Over the Moon is spurred on by Fei Fei’s grief and inability to move on from the tragic loss of a family member. This is similar to Disney’s Big Hero 6 and DreamWorks’ Abominable. Big Hero 6 was a little timid around the subject of death, which is kind of silly since that’s how the story starts. It’s one of the biggest conflicts in the film, yet it’s like Disney was afraid to actually say the word “dead,” “die,” etc. I can barely remember Abominable, which probably says a lot in and of itself. But just like Over the Moon, it starred a Chinese girl who goes on a journey after one of her parents dies, and she can’t let it go. The visuals and music in Over the Moon are almost as good as what the big animation houses have been putting out. But more importantly, it’s a little more subtle and deft at handling difficult themes and challenging questions.

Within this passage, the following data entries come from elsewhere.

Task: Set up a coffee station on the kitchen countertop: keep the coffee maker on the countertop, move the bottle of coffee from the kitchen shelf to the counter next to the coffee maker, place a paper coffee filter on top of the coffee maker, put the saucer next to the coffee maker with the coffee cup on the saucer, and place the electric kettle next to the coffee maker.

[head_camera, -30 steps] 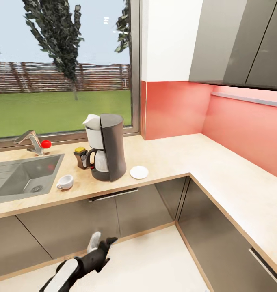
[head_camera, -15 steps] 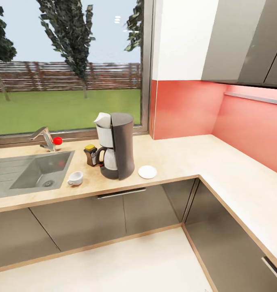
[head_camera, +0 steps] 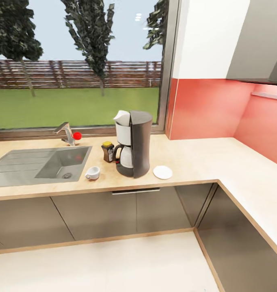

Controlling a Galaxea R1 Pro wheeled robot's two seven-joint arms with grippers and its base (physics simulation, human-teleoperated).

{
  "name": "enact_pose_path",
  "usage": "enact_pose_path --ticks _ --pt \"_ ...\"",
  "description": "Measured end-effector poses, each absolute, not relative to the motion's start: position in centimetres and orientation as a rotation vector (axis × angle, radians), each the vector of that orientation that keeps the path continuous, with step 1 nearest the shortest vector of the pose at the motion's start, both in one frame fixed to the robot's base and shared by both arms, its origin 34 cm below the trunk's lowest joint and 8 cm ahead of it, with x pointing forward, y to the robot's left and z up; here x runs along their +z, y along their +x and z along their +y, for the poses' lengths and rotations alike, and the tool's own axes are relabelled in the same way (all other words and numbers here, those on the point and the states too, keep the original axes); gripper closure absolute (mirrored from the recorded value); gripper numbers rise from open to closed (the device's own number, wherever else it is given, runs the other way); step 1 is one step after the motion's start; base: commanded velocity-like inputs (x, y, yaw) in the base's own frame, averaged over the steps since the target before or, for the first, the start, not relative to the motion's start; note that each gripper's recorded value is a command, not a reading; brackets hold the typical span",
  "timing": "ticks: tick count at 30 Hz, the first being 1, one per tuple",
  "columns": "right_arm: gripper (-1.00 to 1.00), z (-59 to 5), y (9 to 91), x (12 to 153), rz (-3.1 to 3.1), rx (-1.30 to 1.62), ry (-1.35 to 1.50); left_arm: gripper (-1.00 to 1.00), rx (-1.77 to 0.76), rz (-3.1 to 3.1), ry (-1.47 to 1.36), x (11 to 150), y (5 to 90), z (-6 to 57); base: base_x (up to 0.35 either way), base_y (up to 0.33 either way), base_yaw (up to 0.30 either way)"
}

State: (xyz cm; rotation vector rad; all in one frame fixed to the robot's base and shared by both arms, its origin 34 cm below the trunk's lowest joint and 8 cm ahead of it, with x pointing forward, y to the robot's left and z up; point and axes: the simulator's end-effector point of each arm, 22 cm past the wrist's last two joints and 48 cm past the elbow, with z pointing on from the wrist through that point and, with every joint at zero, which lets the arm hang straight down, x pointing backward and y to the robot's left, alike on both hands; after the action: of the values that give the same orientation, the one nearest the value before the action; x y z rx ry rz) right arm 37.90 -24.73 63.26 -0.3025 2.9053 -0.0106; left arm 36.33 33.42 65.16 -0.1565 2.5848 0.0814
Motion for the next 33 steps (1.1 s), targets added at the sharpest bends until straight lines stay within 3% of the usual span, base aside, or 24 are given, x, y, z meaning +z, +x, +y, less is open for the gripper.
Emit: enact_pose_path --ticks 33 --pt "-1.00 -25.1 37.6 63.0 2.915 -0.016 -0.304 -1.00 0.111 2.615 -0.161 64.7 35.0 34.7 0.000 0.000 0.268"
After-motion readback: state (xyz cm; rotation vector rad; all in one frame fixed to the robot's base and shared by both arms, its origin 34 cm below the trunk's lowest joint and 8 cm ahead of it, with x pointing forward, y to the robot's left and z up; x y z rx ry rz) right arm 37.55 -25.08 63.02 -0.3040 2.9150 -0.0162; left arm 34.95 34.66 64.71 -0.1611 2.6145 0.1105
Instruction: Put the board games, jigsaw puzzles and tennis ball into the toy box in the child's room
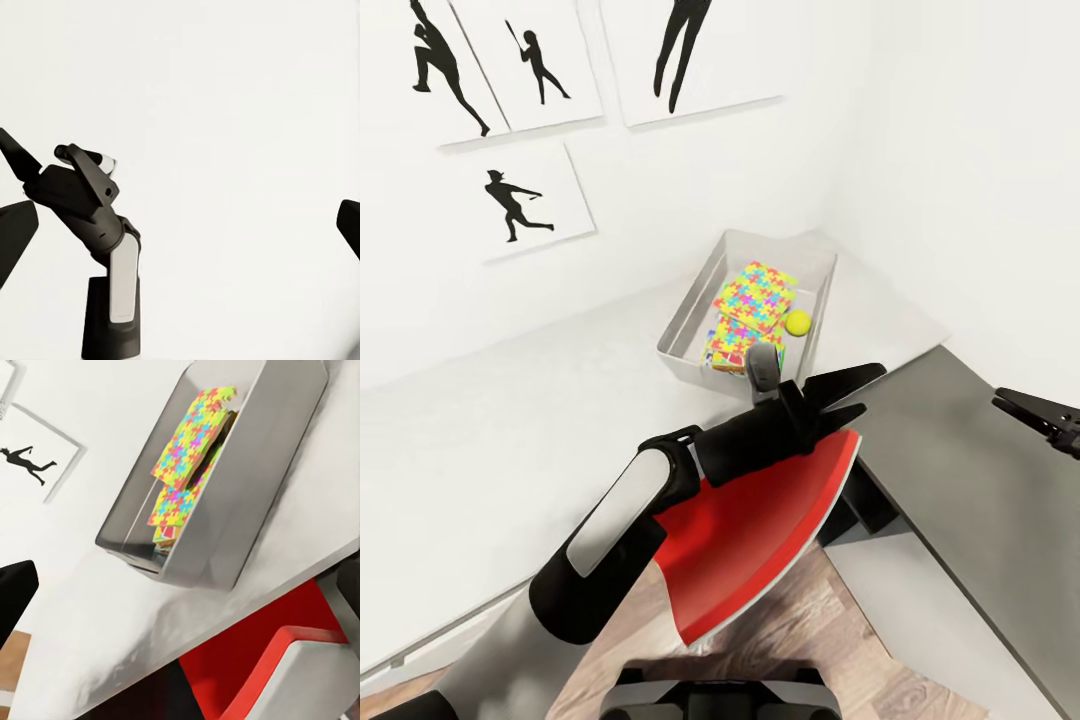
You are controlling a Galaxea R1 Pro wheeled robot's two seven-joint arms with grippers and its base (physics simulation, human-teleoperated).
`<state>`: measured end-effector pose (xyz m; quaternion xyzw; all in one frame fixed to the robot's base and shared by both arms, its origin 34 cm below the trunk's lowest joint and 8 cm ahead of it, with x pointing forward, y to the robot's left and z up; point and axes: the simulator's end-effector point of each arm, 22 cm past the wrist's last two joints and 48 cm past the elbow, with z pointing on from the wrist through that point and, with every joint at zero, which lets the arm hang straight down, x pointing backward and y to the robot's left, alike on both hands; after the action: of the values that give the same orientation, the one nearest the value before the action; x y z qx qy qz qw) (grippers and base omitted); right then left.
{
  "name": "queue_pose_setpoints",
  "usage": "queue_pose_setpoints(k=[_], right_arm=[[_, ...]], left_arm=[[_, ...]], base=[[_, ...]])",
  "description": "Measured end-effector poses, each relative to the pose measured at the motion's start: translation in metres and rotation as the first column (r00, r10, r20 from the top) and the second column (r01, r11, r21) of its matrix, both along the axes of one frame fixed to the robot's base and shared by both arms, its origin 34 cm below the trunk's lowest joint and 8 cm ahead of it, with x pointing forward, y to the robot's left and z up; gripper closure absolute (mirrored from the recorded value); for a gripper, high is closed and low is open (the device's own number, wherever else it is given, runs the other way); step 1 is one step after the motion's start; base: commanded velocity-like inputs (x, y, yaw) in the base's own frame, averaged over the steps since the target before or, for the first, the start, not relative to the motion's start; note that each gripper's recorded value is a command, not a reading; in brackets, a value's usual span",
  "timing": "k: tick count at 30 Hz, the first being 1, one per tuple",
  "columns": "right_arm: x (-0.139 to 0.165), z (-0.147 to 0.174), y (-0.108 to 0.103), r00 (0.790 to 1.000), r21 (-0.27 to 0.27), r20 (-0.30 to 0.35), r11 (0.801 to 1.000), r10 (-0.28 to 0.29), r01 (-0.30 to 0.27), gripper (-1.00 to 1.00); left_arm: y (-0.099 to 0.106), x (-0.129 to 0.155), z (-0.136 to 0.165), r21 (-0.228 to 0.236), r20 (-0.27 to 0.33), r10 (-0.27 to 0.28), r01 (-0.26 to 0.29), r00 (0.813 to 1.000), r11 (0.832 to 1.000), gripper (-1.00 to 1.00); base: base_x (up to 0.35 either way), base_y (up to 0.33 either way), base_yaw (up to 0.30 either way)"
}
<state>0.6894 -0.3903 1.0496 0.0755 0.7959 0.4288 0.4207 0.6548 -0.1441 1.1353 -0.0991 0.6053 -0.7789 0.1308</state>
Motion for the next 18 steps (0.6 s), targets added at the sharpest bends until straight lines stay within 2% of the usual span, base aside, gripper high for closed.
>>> queue_pose_setpoints(k=[7,18], right_arm=[[0.0,0.004,0.0,1.0,-0.006,0.005,1.0,-0.003,0.003,-1.0],[-0.001,0.012,0.001,1.0,-0.007,0.016,1.0,0.0,0.0,-1.0]], left_arm=[[0.001,-0.002,0.009,-0.018,0.014,0.0,0.0,1.0,1.0,-1.0],[0.001,-0.005,0.019,-0.019,0.034,0.0,0.001,0.999,1.0,-1.0]], base=[[-0.038,0.0,0.0],[-0.259,0.0,0.0]])
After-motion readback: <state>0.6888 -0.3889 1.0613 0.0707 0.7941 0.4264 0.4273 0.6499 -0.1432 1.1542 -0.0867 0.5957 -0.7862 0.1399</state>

Over the Moon is one of the biggest pleasant surprises in a year full of disappointments and failures. It’s not perfect; some of the comedic relief falls flat, mostly once they arrive in Luminaria. The comedy with the family is funnier, as all of their quirks bounce off of one another. I can also see some of the designs on Luminaria not being for everyone; Gobi looks like a dog but with scales and bioluminescence, and the “biker chicks” look exactly like Angry Birds. But the musical score by Steven Price is lovely and understated. The songs do the opposite of what you’d expect in a musical; Over the Moon starts out with big ensemble musical numbers, working its way down to quiet, moving songs about grief and moving on. “Yours Forever,” the love theme for Houyi and Chang’e, is sung partially in Chinese. It’s tranquil and beautiful, slowly building to a tragic revelation. I can’t praise the animation quality and style enough; I’m a sucker for animated films that incorporate a different type of animation as this one does a few times. It’s also just gorgeous and unique to experience. I would recommend this movie to anyone, but you should probably have some tissues at the ready.